The largest island found off the west coast of both North and South America, Vancouver Island is a true natural wonder. The island is 460 kilometers long and 100 kilometers wide at its broadest point and covers an area of more than 32,000 square kilometers, which makes it a little larger than the country of Belgium. To examine the earliest history of Vancouver Island an explorer must literally go back thousands of years, before recorded history itself.

The spectacularly beautiful island we all call home has a long and colorful history, with the first human habitation occurring untold thousands of years ago with the arrival of the First Nations peoples. No exact date for when the first humans set foot on the timbered shores of Vancouver Island has been accurately determined, but by the time the first European explorers had arrived the Island was populated throughout its length by the ancestors of today’s First Nations.

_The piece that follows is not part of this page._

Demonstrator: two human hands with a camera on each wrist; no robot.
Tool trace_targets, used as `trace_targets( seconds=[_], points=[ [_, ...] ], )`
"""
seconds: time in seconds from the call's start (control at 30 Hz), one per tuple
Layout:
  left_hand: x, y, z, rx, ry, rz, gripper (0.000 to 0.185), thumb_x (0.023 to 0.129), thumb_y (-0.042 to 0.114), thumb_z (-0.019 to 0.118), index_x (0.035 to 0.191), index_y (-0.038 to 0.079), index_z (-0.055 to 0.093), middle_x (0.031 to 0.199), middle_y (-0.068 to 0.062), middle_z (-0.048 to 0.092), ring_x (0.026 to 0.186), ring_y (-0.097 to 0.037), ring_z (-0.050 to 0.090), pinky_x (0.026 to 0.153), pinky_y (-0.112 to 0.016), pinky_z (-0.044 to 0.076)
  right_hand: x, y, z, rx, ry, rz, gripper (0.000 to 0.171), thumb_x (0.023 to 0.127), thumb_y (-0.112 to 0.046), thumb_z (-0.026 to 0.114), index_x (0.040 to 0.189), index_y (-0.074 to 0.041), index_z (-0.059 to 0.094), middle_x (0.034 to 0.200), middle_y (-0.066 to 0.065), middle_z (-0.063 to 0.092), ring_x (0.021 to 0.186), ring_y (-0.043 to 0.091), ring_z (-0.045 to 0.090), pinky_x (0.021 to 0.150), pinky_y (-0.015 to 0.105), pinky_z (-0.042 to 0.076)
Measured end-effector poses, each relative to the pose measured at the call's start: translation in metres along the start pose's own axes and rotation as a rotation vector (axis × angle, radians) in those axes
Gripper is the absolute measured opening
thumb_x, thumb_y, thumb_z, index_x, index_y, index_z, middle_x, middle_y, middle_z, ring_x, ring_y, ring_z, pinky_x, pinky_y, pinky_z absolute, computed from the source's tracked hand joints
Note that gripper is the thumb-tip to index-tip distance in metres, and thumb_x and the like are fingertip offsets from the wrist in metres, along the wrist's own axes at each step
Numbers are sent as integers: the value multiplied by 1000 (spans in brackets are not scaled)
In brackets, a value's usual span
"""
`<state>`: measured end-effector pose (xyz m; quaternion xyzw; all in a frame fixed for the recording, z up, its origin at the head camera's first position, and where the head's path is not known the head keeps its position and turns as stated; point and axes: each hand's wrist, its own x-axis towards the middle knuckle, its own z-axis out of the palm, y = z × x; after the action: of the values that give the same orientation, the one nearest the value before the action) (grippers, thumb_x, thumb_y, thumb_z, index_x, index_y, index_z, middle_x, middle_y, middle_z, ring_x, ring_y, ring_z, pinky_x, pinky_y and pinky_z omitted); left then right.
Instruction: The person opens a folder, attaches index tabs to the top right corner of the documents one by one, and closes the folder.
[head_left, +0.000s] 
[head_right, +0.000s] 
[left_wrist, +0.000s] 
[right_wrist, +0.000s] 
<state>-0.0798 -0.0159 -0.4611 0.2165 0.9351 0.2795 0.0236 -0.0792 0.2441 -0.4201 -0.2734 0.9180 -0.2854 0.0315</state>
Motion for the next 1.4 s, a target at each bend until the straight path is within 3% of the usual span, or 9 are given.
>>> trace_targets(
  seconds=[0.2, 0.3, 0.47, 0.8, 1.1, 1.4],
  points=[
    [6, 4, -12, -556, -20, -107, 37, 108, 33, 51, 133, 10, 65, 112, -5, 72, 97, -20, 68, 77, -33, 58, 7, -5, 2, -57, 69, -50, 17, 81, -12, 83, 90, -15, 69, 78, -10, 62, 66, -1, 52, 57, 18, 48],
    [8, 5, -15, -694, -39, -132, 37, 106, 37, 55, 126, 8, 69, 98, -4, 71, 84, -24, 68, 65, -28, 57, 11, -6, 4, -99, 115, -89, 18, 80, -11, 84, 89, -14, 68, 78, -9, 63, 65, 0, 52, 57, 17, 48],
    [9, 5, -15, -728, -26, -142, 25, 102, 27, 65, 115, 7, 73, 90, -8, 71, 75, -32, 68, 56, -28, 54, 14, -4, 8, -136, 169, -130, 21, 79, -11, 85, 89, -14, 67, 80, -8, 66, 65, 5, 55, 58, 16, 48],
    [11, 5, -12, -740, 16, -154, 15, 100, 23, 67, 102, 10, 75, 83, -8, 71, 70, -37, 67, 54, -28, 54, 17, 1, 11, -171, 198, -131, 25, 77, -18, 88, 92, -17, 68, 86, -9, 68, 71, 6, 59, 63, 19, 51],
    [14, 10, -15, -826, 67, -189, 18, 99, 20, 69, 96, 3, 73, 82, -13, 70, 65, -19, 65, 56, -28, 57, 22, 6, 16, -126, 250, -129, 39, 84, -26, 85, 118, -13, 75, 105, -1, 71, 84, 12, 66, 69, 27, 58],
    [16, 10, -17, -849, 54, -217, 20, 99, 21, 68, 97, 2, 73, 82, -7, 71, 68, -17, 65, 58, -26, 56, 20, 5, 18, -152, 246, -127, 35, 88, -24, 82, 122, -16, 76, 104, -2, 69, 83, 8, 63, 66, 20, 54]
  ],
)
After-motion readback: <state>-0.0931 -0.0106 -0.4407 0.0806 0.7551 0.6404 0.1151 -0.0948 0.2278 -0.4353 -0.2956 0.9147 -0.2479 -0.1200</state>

In general the first peoples of Vancouver Island are divided into three main ethic groups, the Kwakwaka’wakw (or Kwakiutl in English), the Nuu-chah-nulth and the Coast Salish, distinct cultures that continue to flourish today.

Many historians believe Russian fur traders were among the first Europeans to discover Vancouver Island, knowledge carried to them through their ongoing commerce with local indigenous tribes. This knowledge of a rich and unclaimed territory made its way to the Spanish Court, information that saw an exploratory expedition launched in 1774. Commanded by Juan José Pérez Hernández, his lone ship the Santiago, probed what is today’s Pacific Northwest, without travelling as far north as the west coast of Vancouver Island.

The following year, in 1775 Juan Francisco de la Bodega y Quadra, a Peruvian sea captain of Spanish origin extended Spanish influence further north. This gradual northward movement continued with various Spanish explorers until the late 1780’s. But the lure of the Island had also been heard in the halls of power in London, with legendary Royal Navy Captain James Cook spending a month in Nootka Sound on the west coast of the Island in 1778.

With Spain and Britain both showing interest in Vancouver Island for their own purposes ownership of the island almost caused the outbreak of war between the two European powers. In 1789 the Spanish seized two British flagged ships near today’s Friendly Cove on Nootka Sound. Peace was maintained with the signing of the Nootka Convention in 1790.

In 1792 Royal Navy Captain George Vancouver, who had served with Cook during his earlier expedition, returned to the area leading an expedition of his own. Meeting with Quadra who had been made Spanish Commandant of the region, the pair failed to establish any permanent pact – but had instead elected to leave future negotiations up to their respective governments. The one thing the pair of naval officers did agree on was a name for the region, calling it Quadra and Vancouver Island, after themselves.

Maps of the time retained the full name of Quadra and Vancouver’s Island, but by 1824 British maps had trimmed the label to read Vancouver’s Island, with it being shortened even further to Vancouver Island as it is known today by 1849. That year the Colony of Vancouver Island was established by the British Crown, and a new era that of European settlement had begun. But that as they say, is a story for another time.